Never had a more fearful deed been accomplished under the impression of a more miserable error. The mother of that wretched suicide was as pure, as unspotted as the snow on the mountain top. Harcourt had been to the house, but only to see little Clara Doleton. The child had felt poorly, and had complained to her mother, who, having wept over the death-beds of so many children, experienced more uneasiness on her favourite's account than indeed the occasion warranted, and had sent off immediately for Dr. Harcourt just as he was dressing to go to the mess. Dr. Harcourt had attended one of her other children, and Mrs. Doleton felt an entire confidence in him, as well as liked him for his kindness and attention. Upon the present occasion Harcourt had spent nearly two hours by the child's bedside, watching the effect of some medicine he had administered; and just before he rose to take his departure, Mrs. Doleton had implored him not

to mention little Clara's illness to her son, for she knew how the poor boy doated on his sister, and how miserable it would make him to think that there was the smallest fear of losing the child. Harcourt had promised; and it was for this reason that he had hurried past Doleton in the compound, with the hope of escaping unobserved; and it was for this reason that Mrs. Doleton had denied all knowledge of Harcourt's visit to the house. Her confusion and embarrassment were partly occasioned by the distracted state of her mind, owing to her daughter's indisposition, and partly by seeing her son so much sooner than she had expectedso immediately after planning to deceive him. Never a very strong-minded woman, she had felt herself bewildered, and had not attempted to enter into an explanation with her son-one word might have absolved her, but she had not spoken it; and before the morrow night she was childless.

CHAPTER XV.

Containing a great deal of Love, Hatred, Forgiveness, and other Things of the Kind.

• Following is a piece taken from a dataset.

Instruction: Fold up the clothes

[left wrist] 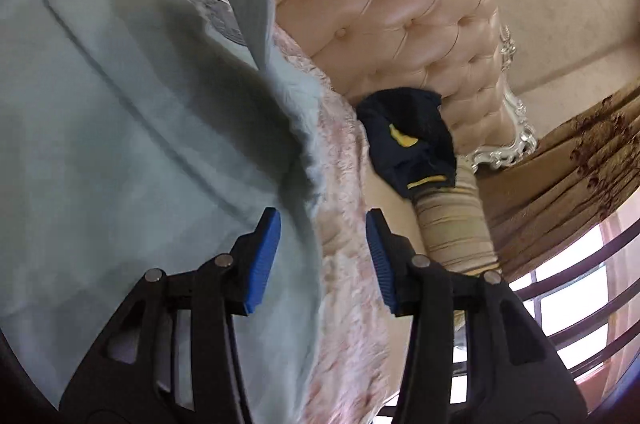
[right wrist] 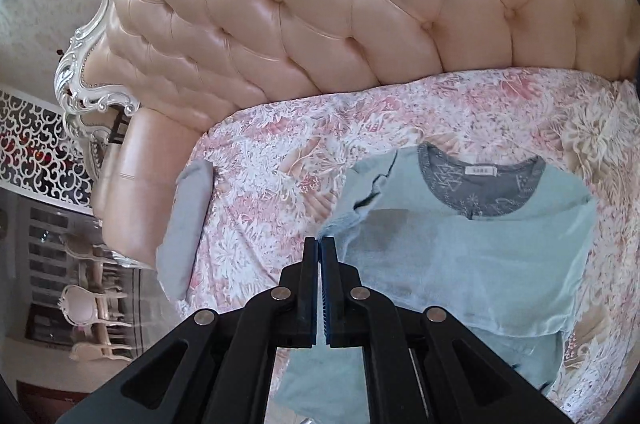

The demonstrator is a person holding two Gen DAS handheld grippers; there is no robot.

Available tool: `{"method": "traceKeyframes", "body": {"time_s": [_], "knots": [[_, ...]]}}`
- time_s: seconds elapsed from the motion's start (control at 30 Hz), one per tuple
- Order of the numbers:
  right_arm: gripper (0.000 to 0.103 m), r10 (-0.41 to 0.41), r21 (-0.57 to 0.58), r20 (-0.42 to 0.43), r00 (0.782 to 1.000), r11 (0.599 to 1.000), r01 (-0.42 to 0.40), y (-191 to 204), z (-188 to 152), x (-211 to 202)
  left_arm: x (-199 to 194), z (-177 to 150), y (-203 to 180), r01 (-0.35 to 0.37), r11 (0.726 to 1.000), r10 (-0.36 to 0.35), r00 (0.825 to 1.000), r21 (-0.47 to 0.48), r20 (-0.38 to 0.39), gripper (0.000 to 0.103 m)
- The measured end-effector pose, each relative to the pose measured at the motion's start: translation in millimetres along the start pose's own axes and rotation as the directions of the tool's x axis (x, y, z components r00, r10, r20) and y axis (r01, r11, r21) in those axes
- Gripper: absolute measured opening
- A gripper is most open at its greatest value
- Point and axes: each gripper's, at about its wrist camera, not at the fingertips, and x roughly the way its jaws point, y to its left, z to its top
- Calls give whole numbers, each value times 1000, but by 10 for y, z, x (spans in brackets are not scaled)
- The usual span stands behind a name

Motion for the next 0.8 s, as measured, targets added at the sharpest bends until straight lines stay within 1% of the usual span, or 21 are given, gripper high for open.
{"method": "traceKeyframes", "body": {"time_s": [0.13, 0.2, 0.23, 0.3, 0.37, 0.43, 0.47, 0.57, 0.6, 0.67, 0.77, 0.8], "knots": [[1, -2, -17, -15, 1000, 1000, 1, 118, 18, 76, 251, 79, 68, 75, 995, -76, 997, -63, -11, 48], [1, 9, -21, -26, 1000, 1000, -9, 144, 29, 125, 347, 82, 62, 112, 991, -115, 993, -77, -27, 48], [1, 8, -22, -32, 999, 1000, -8, 152, 54, 155, 372, 89, 44, 116, 991, -118, 993, -69, -30, 48], [1, 2, -29, -39, 999, 1000, -3, 165, 85, 214, 380, 114, 64, 97, 992, -99, 995, -77, -21, 48], [1, 2, -33, -44, 999, 999, -3, 162, 92, 266, 337, 118, 108, 98, 989, -102, 994, -109, -28, 48], [1, 5, -39, -49, 999, 999, -7, 152, 89, 298, 260, 101, 83, 83, 993, -86, 996, -86, -28, 48], [2, 7, -46, -52, 999, 999, -10, 146, 87, 300, 233, 109, 87, 64, 995, -66, 997, -79, -27, 48], [2, 17, -34, -44, 999, 999, -18, 67, 95, 253, 151, 176, 185, 34, 987, -38, 999, -156, -22, 48], [2, 24, -32, -39, 999, 999, -25, 39, 95, 219, 116, 195, 186, 25, 987, -28, 1000, -156, -14, 48], [2, 33, -23, -26, 999, 999, -34, -16, 97, 136, 127, 242, 148, 11, 995, -10, 1000, -94, 14, 48], [2, 53, -9, 8, 999, 999, -52, -69, 94, -29, 249, 302, 146, 21, 996, -22, 1000, -89, -4, 48], [2, 59, -11, 21, 998, 998, -59, -79, 86, -96, 295, 307, 115, 20, 997, -21, 1000, -73, -10, 48]]}}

RETURNING now to Peregrine Pultuney and his associates, we trust that this chapter will not, like our last, be all shadow and misery. Dark pages there are in the book of human life; but it has mercifully been decreed that there should be an abundance of bright ones. Upon one of the darkest of the most dark it is very certain that poor Doleton's name was written; but Peregrine Pultuney and Julian Jenks were more fortunate; they had a place amongst the bright.

The brightness, however, was more perhaps in the hearts of the young gentlemen, than in their peculiar destinies. Their minds were not easily overclouded; and Peregrine, though he was in precisely the same situation, which had filled poor Doleton with measureless fear and unutterable wretchedness, was as light-hearted and merry as a

bird. It was nothing to him that the long cornet had arrived with the treasured indignation of six months within him—nothing to him that he had an "affair" in prospect, which might, for all he knew, be laden with death.

"I'll tell you what it is, Jenks," he said, one bright cold weather morning, just after he had returned from an hour's recreation amongst wet grass, fog, and horned cattle, under the name of field battery exercises, "I'll tell you what it is, Jenks, the Wellesley must have come off the ghaut by this time, and I dare say that if we go into Calcutta this morning, we shall hear something of long Drawlincourt at Spence's."

“What a deuce of a hurry you are in,” remarked Julian Jenks.

"Why," returned Peregrine "I want to have it over; I don't like to accept any invitations to dinner until I have got this business settled, for fear a disappointment should be the consequence, and my empty chair be visible at dinner, damping the spirits, as of course it would, of all the rest of the party."

"Oh!" said Jenks "you may make yourself quite safe upon that score; a subaltern more or less, whether killed by fever or bullet, can make no difference in the world to the society of Calcutta.”

"But an empty chair may," interrupted Peregrine, "make a great difference to the dinnergiver; I know that Mrs. Parkinson for one, is ready

to die of an uneven number. Besides, to tell you the truth, I am rather anxious to know what the long cornet has to say for himself. Where the devil could he have gone off to, just as his presence was so particularly wanted?"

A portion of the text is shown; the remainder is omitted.